Engine¶
The engine orchestrates a full suite run: it takes a parsed
ProveroConfig, obtains a live connection from a connector, plans the
batch, executes it, runs non-batchable checks, and aggregates everything
into a SuiteResult.
- File:
provero-core/src/provero/core/engine.py - Public API:
Engineclass - Internal entry points:
run_suite(),_run_single_check()
The Engine Class¶
The public API is a small class:
from provero import Engine
engine = Engine("provero.yaml")
results = engine.run(optimize=True, parallel=False)
Two constructors are available:
| Constructor | Use case |
|---|---|
Engine(path) |
Load from a YAML file on disk |
Engine.from_dict(cfg) |
In-memory config (tests, dynamic configs) |
Two run methods exist:
| Method | Returns |
|---|---|
run(...) |
Flat list[CheckResult] across every suite |
run_suites(...) |
list[SuiteResult] with per-suite metadata |
Both accept the same flags:
| Flag | Default | Effect |
|---|---|---|
optimize |
True |
Batch checks into one query (see Optimizer) |
parallel |
False |
Run non-batchable checks on a thread pool |
max_workers |
4 |
Thread pool size when parallel=True |
Internally, Engine.run() iterates over every suite in the config, calls
create_connector(suite.source) (see Connectors) to get
a live connector, and hands both off to run_suite(). Connections are
opened once per suite, inside a try/finally that guarantees they are
closed.
run_suite(): The Full Flow¶
def run_suite(suite, connector, optimize=True, parallel=False, max_workers=4) -> SuiteResult:
run_id = uuid.uuid4()
connection = connector.connect()
try:
return _run_suite_inner(...)
finally:
connector.disconnect(connection)
Inside _run_suite_inner, the flow is:
- Expand multi-column checks (
_expand_multi_column_checks). - Plan the batch (
plan_batchfrom the optimizer). - Execute the batched query (
execute_batch). - Run remaining non-batchable checks (sequential or parallel).
- Build and return the
SuiteResult.
Each phase is wrapped in targeted error handling so a single failure does not take down the whole suite.
Check Expansion¶
Before execution, the engine runs a small normalization pass:
is expanded into three separate CheckConfig objects, one per column.

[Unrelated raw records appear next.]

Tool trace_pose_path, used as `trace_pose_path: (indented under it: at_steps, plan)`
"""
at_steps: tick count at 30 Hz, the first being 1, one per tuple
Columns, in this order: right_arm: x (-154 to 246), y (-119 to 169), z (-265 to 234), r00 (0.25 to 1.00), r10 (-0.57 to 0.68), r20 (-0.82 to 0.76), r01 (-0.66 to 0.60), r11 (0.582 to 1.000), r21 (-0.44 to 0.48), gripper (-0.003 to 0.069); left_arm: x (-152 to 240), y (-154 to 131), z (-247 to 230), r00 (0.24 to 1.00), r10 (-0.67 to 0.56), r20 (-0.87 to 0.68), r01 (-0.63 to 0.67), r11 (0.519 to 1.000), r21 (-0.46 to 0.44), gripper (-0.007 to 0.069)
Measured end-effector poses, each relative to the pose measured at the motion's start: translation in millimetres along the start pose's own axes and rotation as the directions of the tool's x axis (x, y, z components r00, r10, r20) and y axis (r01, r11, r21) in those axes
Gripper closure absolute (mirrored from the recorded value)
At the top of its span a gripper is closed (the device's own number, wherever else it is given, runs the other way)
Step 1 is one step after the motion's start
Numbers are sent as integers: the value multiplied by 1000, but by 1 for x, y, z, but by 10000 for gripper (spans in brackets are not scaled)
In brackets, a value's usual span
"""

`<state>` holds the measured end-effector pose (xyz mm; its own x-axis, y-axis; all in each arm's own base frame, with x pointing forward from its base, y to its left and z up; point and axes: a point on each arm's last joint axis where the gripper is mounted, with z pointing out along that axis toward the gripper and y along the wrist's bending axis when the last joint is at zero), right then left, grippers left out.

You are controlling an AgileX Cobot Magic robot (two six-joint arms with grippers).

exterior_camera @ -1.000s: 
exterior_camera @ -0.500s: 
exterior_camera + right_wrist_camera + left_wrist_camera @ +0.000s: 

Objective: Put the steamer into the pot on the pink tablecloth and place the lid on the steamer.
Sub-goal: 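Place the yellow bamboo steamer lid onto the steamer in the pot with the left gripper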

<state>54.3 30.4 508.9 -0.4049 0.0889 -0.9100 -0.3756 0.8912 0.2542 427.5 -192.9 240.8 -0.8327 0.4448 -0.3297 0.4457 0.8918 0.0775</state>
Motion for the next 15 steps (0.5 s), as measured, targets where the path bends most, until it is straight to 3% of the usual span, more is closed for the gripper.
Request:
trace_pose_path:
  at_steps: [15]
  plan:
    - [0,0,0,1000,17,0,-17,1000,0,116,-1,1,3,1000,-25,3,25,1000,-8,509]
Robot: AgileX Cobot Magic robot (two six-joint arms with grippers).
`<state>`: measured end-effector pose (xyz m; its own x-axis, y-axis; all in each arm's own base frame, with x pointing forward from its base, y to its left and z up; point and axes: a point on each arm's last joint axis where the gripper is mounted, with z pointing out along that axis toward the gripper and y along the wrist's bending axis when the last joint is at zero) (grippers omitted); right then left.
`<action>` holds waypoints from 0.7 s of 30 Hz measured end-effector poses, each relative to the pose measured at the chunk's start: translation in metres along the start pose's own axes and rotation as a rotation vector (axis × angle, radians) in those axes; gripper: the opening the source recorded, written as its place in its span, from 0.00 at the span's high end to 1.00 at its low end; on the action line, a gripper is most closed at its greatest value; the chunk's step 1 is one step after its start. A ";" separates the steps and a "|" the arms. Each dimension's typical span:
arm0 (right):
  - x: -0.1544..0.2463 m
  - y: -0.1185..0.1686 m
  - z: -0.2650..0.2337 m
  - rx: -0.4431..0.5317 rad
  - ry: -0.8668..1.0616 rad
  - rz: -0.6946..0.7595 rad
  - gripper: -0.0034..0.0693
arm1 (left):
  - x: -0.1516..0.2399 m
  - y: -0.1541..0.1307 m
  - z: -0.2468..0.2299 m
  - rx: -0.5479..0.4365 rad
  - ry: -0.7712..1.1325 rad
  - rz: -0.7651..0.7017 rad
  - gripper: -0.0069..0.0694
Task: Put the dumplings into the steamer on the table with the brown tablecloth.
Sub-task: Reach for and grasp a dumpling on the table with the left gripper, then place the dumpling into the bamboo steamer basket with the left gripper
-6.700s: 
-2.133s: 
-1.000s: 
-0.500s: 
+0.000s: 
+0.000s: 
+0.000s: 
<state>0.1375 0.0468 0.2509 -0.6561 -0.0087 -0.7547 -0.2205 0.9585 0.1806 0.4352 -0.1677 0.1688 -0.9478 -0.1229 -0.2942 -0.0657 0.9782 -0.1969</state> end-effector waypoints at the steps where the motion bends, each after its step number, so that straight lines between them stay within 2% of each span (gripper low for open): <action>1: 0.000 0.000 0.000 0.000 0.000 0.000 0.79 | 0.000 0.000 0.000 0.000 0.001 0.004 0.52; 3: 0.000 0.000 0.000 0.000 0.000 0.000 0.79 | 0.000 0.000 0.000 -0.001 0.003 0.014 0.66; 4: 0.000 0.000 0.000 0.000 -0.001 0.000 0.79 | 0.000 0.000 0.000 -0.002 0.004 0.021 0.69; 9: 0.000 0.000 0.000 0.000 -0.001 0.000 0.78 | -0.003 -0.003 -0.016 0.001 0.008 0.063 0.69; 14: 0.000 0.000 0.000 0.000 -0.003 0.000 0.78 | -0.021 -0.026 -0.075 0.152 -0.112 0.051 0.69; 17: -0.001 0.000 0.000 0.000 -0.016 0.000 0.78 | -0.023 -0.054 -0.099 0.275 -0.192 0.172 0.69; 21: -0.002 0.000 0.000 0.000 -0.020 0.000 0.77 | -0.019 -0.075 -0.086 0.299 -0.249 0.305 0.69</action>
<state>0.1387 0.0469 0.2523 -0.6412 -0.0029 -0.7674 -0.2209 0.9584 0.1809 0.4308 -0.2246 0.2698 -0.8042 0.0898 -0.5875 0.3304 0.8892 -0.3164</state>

This guarantees every column gets its own CheckResult, regardless of
whether the column is executed inside the batch or as a standalone check.
Today this only expands not_null with multiple columns. Other
multi-column checks (unique_combination, accepted_values over a list)
are passed through untouched because their semantics are tuple-based, not
per-column.
The Non-batchable Runner¶
Everything in plan.non_batchable (plus all checks if optimize=False)
is executed through _run_single_check().
Runner resolution¶
Each check type has a runner function registered via @register_check
(see Check Registry). The engine calls
get_check_runner(check_type) to look it up. An unknown type produces a
CheckResult with status=ERROR listing all available types. The suite
continues rather than halting.
Context injection for anomaly and row_count_change¶
Before running certain checks, the engine injects two synthetic params:
if check.check_type in ("anomaly", "row_count_change"):
check = check.model_copy(update={
"params": {
**check.params,
"_suite_name": suite.name,
"_check_name": f"{check.check_type}:{check.column}",
}
})
The anomaly detector and the row_count_change check use these to look
up historical metrics from the result store.
Context-aware error hints¶
Every check runs inside a try/except. A raised exception becomes a
CheckResult with status=ERROR and a hint derived from substring
matching on the exception message:
| Substring in error | Hint |
|---|---|
| "does not exist", "not found" | "Verify that table 'X' exists." |
| "permission", "denied" | "Check your database permissions." |
| "connection", "refused" | "Verify that the database is running..." |
This is pragmatic rather than precise, but it covers the most common failures without forcing every connector to classify errors.
Failing rows sample¶
If a check fails and sets failing_rows_query but not
failing_rows_sample, the engine runs the query with LIMIT 5 and
stores the result in failing_rows_sample. Reports include this sample
so users can see which rows broke the check, not just how many.
If that secondary query fails for any reason, the engine swallows the error (the primary result is more important than the debug sample).
Sequential vs Parallel¶
By default, non-batchable checks run sequentially on the suite's shared connection:
for runner, check_config in runnable:
result = _run_single_check(runner, connection, ...)
results.append(result)
Pass parallel=True to enable a ThreadPoolExecutor with max_workers
threads.
Thread safety: connection per thread¶
In parallel mode, each thread gets its own connection via
connector.connect(), not the shared suite connection:
own_connection = None
if connector is not None:
own_connection = connector.connect()
connection = own_connection
try:
result = runner(connection=connection, ...)
finally:
if own_connection is not None:
connector.disconnect(own_connection)
This is required because DuckDB (and many other drivers) are not thread-safe when sharing a single connection across threads. The engine takes the cost of opening N extra connections to keep parallel mode correct.
When to enable parallel¶
Parallel mode mostly helps suites that have many non-batchable checks
(custom_sql, freshness, referential_integrity). For suites
dominated by batchable checks, the batched query already runs
everything in one round trip, and parallelism adds setup cost without
helping.
Severity Downgrade¶
After the runner returns, the engine calls result.apply_severity(). This
downgrades FAIL to WARN whenever the check's severity is INFO or
WARNING. In effect, severity is the dial users turn to decide whether a
failing check blocks the suite or just shows up as a warning.
See Results for how severity interacts with the suite-level quality score.
run_contract()¶
A sibling function run_contract(contract, connector, sources=None)
validates a data contract. It obtains a connection the same way as
run_suite, then delegates to validate_contract() in the contracts
module. This is intentionally kept out of the main engine flow because
contract validation has different semantics (schema diffs, SLA checks)
than check execution.